As I sat here this morning, writing in my journal, I had a few thoughts worth bringing up, as I'm sure you all can identify.
Yesterday, after getting good lab tests with the doc, then trying on size 10 pants and finding they fit, I was so deliriously happy! I was also exhausted beyond belief, as I've been all this week on Phase 3, at least more exhausted than my usual. That makes me mentally vulnerable. When I got home and started my dinner salad, I found myself putting alot of lettuce in, just to finish up the head. Freebee, right? It really was too much, but I ate it anyway. Later on, I had some sugar-free jello, after I had my popsicles made from IP drinks. I wasn't even hungry at that point, but I love the tart flavor of jello, so I ate it. It must be a lesson we learn over and over, because of course, I know that being stressed or in pain has made me eat to escape, but so can being happy! Even though what I ate was not chocolate cake, it is the mental process I want to change. I want to find other things to reward myself with when I'm happy or have accomplished something good.
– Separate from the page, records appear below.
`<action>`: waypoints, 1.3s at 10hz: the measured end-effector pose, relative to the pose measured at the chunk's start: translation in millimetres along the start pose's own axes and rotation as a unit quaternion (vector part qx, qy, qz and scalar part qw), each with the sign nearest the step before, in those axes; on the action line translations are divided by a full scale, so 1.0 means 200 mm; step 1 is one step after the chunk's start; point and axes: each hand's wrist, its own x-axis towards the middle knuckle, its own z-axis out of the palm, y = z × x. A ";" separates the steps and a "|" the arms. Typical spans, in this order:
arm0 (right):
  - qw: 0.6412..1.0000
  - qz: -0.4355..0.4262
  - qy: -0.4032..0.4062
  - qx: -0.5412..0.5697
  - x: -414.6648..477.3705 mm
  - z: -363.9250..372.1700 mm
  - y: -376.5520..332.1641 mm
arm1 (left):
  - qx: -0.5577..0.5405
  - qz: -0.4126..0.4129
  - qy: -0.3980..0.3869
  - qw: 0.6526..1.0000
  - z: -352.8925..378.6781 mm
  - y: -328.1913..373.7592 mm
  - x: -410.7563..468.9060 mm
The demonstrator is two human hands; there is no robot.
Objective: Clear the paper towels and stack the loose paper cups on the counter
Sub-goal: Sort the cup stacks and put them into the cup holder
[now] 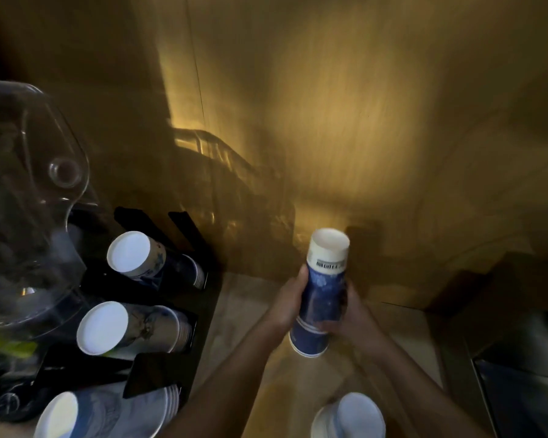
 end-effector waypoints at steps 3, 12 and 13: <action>0.994 0.062 -0.063 0.056 0.06 0.04 0.23 | 0.122 -0.176 0.123 0.969 -0.11 -0.42 0.05; 0.991 0.001 -0.065 0.118 -0.01 0.20 -0.18 | -0.205 -0.117 0.132 0.963 -0.19 -0.07 -0.28; 0.991 -0.057 -0.056 0.108 -0.03 0.20 -0.38 | -0.153 -0.031 0.176 0.972 -0.23 0.09 -0.37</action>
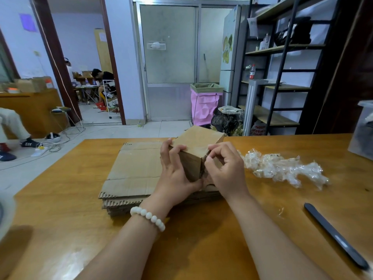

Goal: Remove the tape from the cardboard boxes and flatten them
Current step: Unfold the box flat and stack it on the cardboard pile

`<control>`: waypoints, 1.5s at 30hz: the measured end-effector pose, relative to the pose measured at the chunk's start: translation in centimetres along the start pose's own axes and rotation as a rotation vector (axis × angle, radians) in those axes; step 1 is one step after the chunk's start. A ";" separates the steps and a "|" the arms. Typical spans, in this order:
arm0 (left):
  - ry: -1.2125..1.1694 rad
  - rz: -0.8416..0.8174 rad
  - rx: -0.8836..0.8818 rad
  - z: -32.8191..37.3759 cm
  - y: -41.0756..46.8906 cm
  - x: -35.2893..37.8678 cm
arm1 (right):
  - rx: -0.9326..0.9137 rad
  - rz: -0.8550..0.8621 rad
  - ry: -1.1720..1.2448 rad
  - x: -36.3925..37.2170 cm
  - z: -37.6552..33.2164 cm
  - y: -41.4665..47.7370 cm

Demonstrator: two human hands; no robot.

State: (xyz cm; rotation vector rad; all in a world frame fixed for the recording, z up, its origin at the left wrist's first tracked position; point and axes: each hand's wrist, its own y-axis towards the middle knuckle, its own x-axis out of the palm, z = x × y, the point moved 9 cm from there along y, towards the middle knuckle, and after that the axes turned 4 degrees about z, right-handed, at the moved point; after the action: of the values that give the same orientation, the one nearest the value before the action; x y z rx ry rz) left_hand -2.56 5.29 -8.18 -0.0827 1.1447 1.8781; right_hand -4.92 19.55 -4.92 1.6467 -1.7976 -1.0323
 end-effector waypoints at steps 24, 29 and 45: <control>0.109 0.251 0.250 1.9 -0.2 -0.5 | -0.202 -0.520 -0.747 1.2 -5.3 1.9; 0.126 0.258 0.283 2.6 -0.3 -0.3 | -0.224 -0.601 -0.781 1.3 -4.9 2.1; 0.074 0.209 0.259 2.0 -0.1 -0.4 | 0.178 -0.245 -0.075 -0.4 0.0 2.3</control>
State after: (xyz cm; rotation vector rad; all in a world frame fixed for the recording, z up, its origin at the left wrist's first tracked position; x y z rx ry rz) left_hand -1.56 6.52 -6.94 0.1177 1.4859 1.9019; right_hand -6.22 19.95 -3.02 2.0001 -1.8125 -1.0753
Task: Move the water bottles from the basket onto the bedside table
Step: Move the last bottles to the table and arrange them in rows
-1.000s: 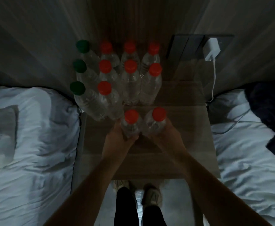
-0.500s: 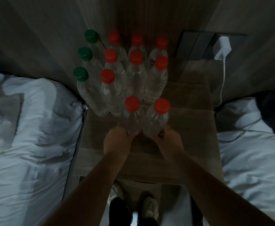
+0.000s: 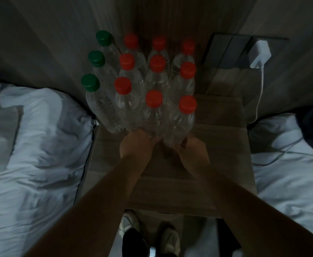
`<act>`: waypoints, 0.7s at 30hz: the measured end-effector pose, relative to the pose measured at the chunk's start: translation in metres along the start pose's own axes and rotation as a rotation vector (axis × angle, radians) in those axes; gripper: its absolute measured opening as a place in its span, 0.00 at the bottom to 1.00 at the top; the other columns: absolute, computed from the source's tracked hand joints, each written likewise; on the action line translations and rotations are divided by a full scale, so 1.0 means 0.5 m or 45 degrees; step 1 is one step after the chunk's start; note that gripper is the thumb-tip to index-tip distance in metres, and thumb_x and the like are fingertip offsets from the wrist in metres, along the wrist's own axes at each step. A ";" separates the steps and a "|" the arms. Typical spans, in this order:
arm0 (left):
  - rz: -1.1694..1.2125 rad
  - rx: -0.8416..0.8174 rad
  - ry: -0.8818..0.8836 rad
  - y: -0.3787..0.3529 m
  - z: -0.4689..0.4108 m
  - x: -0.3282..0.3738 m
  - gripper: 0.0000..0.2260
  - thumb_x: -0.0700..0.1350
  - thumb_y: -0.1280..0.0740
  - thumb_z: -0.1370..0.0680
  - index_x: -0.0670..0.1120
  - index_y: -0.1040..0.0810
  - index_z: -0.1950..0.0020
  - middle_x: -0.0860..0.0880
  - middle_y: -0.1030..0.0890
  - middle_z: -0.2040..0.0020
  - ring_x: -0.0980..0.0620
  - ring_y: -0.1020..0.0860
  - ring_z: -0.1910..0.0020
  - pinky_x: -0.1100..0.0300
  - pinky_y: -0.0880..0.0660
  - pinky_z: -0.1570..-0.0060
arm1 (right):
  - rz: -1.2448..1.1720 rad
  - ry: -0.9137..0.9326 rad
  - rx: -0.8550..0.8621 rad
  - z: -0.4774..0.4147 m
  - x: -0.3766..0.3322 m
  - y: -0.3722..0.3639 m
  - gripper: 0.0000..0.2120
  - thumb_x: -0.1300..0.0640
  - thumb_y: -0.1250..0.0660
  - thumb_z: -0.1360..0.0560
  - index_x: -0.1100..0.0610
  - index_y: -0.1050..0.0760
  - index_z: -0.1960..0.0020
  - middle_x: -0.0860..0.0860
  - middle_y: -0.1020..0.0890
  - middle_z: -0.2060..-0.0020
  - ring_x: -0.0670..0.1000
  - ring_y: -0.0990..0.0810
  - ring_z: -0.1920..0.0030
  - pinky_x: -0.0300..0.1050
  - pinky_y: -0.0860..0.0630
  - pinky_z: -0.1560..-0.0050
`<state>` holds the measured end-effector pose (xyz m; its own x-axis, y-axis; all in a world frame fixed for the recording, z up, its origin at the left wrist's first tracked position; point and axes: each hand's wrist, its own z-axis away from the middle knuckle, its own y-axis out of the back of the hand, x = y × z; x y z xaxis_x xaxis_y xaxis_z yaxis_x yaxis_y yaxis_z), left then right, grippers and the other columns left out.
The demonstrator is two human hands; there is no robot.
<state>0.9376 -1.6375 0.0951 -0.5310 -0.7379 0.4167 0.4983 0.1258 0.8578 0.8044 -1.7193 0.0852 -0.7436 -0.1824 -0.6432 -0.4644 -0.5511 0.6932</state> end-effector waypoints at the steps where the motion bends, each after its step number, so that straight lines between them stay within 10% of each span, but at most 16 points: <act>1: -0.012 -0.011 0.001 0.000 -0.004 0.003 0.22 0.60 0.37 0.25 0.44 0.23 0.43 0.42 0.19 0.45 0.41 0.22 0.45 0.51 0.26 0.49 | -0.003 0.022 0.008 -0.003 -0.002 0.001 0.15 0.48 0.33 0.26 0.58 0.22 0.46 0.57 0.17 0.49 0.58 0.20 0.47 0.46 0.26 0.52; 21: -0.123 -0.085 -0.062 -0.012 -0.049 0.010 0.21 0.62 0.43 0.23 0.48 0.23 0.44 0.46 0.20 0.46 0.44 0.22 0.47 0.52 0.24 0.52 | 0.062 -0.028 -0.001 -0.060 -0.013 -0.006 0.14 0.48 0.37 0.23 0.55 0.24 0.42 0.54 0.19 0.45 0.55 0.21 0.46 0.41 0.33 0.54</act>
<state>0.9486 -1.6580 0.0844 -0.6106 -0.7109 0.3490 0.4870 0.0104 0.8733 0.8250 -1.7406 0.0775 -0.7754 -0.1912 -0.6018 -0.4275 -0.5425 0.7232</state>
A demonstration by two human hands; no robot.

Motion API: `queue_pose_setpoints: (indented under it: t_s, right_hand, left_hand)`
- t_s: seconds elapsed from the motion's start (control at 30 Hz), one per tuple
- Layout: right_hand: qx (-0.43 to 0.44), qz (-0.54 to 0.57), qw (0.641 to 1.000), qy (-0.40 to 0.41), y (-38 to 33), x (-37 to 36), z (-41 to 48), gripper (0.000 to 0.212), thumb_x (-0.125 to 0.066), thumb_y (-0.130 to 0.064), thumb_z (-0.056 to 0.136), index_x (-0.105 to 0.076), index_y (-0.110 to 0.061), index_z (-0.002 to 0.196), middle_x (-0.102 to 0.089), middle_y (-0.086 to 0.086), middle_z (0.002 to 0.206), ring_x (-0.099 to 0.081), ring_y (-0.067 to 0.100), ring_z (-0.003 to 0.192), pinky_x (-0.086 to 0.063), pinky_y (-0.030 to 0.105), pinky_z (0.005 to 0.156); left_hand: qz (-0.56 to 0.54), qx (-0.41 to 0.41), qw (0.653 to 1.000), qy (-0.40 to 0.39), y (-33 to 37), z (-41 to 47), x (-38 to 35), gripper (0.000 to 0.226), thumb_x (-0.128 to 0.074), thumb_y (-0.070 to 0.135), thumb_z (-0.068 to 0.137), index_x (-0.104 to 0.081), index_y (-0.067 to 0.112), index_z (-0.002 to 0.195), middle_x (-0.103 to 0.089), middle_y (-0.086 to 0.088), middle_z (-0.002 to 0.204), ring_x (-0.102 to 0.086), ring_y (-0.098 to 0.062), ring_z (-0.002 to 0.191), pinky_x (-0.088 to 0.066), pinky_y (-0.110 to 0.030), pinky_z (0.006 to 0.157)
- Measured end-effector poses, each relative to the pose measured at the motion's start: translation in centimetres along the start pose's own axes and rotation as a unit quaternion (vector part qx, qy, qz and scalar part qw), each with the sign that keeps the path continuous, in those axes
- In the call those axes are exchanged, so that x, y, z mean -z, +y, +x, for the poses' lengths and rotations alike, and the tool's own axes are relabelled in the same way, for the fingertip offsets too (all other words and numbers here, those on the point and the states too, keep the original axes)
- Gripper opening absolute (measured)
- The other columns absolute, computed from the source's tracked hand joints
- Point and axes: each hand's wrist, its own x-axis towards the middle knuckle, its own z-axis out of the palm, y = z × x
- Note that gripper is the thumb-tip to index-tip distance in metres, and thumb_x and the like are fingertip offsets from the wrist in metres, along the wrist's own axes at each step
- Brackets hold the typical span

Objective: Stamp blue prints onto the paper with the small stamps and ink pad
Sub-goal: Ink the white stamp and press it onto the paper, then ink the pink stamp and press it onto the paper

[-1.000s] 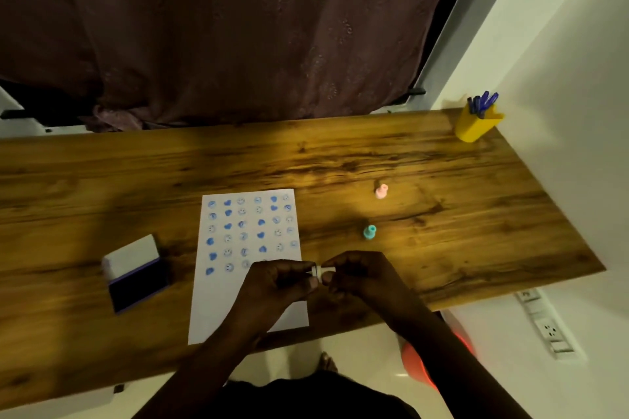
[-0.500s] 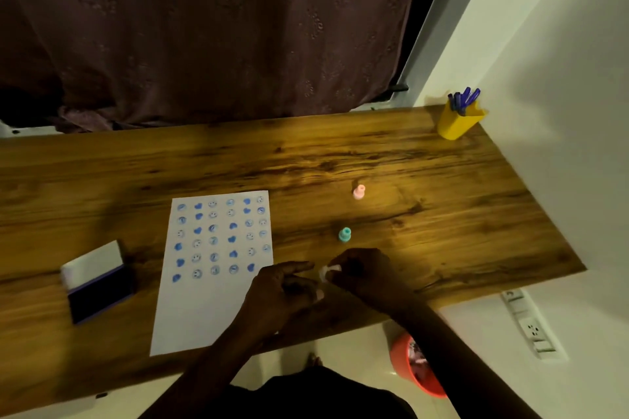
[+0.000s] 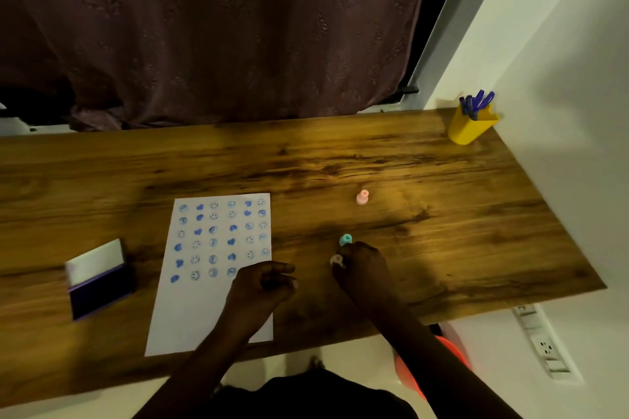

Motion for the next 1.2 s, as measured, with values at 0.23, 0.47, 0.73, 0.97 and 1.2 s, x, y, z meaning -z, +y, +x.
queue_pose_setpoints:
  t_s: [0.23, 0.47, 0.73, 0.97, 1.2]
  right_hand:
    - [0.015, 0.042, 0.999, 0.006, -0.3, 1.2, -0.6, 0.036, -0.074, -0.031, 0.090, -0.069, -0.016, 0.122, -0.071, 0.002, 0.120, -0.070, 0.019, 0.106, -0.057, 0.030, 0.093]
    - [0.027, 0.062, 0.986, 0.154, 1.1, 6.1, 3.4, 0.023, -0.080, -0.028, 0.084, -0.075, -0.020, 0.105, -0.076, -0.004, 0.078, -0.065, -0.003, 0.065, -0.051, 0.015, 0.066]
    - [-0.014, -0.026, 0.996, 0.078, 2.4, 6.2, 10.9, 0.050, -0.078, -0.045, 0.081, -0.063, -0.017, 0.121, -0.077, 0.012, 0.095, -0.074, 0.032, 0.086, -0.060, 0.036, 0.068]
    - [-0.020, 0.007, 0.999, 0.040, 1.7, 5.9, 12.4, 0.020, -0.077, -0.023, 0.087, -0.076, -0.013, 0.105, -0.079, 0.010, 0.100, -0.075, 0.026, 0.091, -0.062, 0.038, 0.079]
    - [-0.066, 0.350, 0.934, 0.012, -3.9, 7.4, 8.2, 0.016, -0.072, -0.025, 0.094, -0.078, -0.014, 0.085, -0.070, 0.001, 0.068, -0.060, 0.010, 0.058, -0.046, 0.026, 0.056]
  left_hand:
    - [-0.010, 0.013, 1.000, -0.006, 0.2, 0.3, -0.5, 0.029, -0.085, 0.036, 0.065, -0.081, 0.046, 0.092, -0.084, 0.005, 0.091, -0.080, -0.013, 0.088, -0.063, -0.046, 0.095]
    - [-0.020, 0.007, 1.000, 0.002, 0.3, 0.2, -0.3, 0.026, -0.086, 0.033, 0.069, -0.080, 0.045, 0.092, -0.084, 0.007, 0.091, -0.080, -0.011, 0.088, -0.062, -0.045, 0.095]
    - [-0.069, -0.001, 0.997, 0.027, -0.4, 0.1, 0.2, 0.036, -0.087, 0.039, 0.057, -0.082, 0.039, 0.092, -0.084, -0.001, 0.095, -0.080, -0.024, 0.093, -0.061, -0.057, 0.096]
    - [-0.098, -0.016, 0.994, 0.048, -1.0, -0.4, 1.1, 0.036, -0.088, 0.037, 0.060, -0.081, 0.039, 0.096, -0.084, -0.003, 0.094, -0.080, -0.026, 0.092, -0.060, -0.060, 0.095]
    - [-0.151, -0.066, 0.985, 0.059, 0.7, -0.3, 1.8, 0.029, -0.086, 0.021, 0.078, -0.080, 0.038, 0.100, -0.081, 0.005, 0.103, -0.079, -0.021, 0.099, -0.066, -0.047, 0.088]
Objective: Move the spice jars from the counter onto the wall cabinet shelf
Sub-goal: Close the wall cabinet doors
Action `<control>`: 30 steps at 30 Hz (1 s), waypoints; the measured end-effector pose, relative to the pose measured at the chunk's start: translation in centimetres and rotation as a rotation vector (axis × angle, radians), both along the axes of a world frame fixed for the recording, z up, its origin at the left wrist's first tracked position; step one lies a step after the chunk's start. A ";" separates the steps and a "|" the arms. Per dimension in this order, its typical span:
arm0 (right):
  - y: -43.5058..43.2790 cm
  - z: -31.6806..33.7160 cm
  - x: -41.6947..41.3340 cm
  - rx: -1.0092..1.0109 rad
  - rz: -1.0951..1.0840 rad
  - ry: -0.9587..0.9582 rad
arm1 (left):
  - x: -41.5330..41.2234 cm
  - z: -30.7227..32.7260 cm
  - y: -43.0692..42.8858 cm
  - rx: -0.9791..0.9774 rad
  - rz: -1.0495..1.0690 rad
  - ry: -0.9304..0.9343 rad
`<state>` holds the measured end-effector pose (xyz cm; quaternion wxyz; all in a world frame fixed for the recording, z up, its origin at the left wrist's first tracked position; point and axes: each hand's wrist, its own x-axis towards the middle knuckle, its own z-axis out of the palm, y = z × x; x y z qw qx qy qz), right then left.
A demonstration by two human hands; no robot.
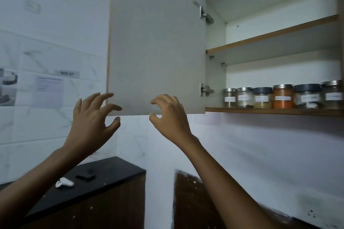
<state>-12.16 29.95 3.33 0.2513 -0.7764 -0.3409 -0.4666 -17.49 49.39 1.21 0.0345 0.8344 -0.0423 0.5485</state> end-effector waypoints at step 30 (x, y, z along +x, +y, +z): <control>12.4 4.4 -1.4 0.142 -0.395 -0.402 | 3.7 -2.0 -2.1 -0.831 -0.798 -0.079</control>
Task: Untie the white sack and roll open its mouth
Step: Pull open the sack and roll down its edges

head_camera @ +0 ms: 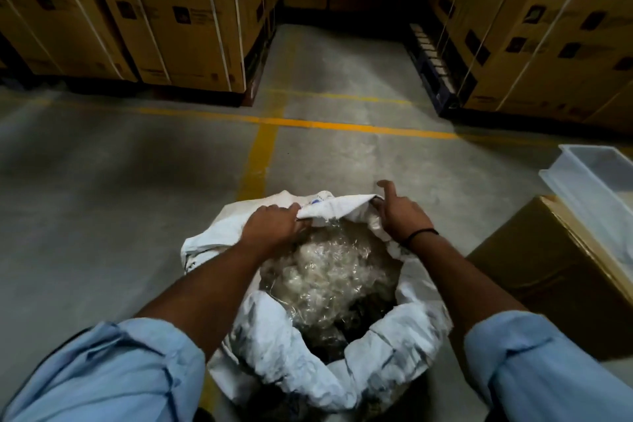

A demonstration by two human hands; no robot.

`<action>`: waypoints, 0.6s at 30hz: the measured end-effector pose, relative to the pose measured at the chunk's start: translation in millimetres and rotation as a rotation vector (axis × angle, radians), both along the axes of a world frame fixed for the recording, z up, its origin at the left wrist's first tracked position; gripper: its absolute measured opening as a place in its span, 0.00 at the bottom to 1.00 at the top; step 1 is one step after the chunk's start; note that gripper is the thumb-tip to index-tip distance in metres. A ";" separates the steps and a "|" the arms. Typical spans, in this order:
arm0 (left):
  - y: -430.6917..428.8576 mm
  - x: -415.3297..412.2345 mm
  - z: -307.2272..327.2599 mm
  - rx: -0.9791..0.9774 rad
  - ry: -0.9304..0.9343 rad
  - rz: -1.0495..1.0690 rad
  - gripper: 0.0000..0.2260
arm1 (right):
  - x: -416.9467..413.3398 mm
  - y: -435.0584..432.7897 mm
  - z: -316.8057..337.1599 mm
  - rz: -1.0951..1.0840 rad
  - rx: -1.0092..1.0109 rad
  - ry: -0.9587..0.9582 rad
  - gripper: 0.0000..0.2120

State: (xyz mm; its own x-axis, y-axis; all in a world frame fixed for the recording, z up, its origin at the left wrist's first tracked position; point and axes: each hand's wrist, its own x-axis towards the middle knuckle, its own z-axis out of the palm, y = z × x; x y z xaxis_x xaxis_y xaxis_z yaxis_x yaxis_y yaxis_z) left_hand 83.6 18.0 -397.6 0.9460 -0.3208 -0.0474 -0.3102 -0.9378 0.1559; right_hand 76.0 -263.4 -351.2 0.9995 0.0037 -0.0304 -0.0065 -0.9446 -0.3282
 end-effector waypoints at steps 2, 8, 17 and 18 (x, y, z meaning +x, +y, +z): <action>11.5 14.2 15.1 -0.445 0.261 0.047 0.27 | 7.4 -10.6 11.2 -0.001 0.189 0.119 0.20; 30.8 32.7 41.2 -0.982 0.740 0.222 0.16 | 16.4 -44.2 4.1 -0.079 0.494 0.501 0.30; 5.7 37.1 6.6 0.037 -0.155 0.323 0.18 | 6.3 10.4 -10.8 -0.299 -0.019 -0.268 0.23; -2.1 30.6 12.9 0.059 -0.273 0.265 0.16 | -3.8 14.3 -9.2 -0.329 -0.025 -0.320 0.23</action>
State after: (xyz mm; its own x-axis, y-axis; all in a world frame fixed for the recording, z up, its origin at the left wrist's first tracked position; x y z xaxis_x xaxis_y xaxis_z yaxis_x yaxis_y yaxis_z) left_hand 114.2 15.9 -384.7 0.9761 -0.0672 0.2066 -0.0779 -0.9960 0.0442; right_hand 72.2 -249.1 -360.4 0.9065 -0.3119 0.2844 -0.2091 -0.9171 -0.3393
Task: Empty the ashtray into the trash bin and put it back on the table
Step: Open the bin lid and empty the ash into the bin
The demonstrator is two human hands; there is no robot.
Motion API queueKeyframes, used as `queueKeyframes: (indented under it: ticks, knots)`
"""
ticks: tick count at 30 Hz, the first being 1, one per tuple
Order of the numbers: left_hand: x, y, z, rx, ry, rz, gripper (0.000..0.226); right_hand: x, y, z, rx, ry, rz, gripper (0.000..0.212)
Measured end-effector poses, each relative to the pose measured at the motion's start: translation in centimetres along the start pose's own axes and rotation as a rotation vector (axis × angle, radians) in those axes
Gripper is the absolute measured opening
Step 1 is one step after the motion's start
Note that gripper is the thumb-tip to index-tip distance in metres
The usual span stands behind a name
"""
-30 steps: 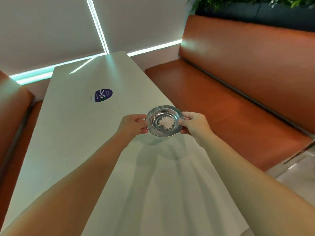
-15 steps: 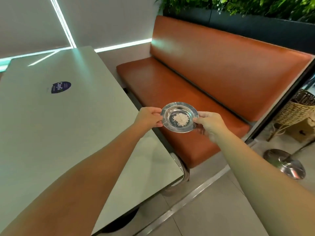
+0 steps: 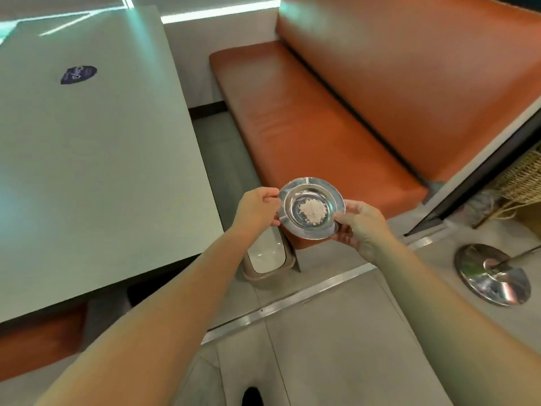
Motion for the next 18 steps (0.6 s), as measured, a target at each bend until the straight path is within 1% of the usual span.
queueKeyframes:
  ticks: [1,4,7,8,9,11,14,18]
  knots:
    - [-0.7,0.0,-0.8,0.007,-0.012,0.010,0.036,0.3,-0.4,1.1,-0.023,-0.019,-0.001,0.019]
    - [-2.5,-0.3,-3.4,0.030,-0.039,0.031,0.020,1.0,-2.0,4.7,-0.089,-0.059,-0.005,0.020]
    - [-3.7,-1.4,-7.1,0.101,-0.069,0.042,0.026,1.8,-3.3,8.5,-0.147,-0.055,0.035,0.020]
    - [-4.1,-2.0,-8.6,0.129,-0.071,0.041,0.020,2.1,-3.8,9.8,-0.166,-0.043,0.050,0.021]
    - [-4.4,-2.5,-10.2,0.156,-0.101,0.038,0.021,2.3,-4.3,11.1,-0.186,-0.028,0.061,0.022]
    - [-4.8,-3.6,-13.2,0.205,-0.191,0.012,0.037,2.6,-5.4,13.6,-0.218,0.003,0.066,0.023]
    - [-4.8,-5.6,-16.8,0.221,-0.281,0.001,0.044,2.6,-7.5,17.0,-0.248,0.031,0.074,0.023]
    - [-4.5,-8.3,-20.2,0.220,-0.417,0.056,0.045,2.1,-10.3,21.3,-0.288,0.045,0.071,0.026]
Point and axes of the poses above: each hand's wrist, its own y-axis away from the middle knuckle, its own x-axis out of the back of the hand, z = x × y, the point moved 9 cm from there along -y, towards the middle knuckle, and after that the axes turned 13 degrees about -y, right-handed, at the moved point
I could have played my dulcimer or sewed something or written a new song, but I reverted to my old standby - food. So that's my goal this coming week, to try and be more cognizant of my thoughts and motivations so that I never, ever go back to what life was a year ago... |
Great post! I agree with you. I am struggling with binge eating and I was wondering what stress in my life makes me eat like this. Of course, just being happy makes me eat so there you go... I have a lot of issues to work on. Good luck on your journey.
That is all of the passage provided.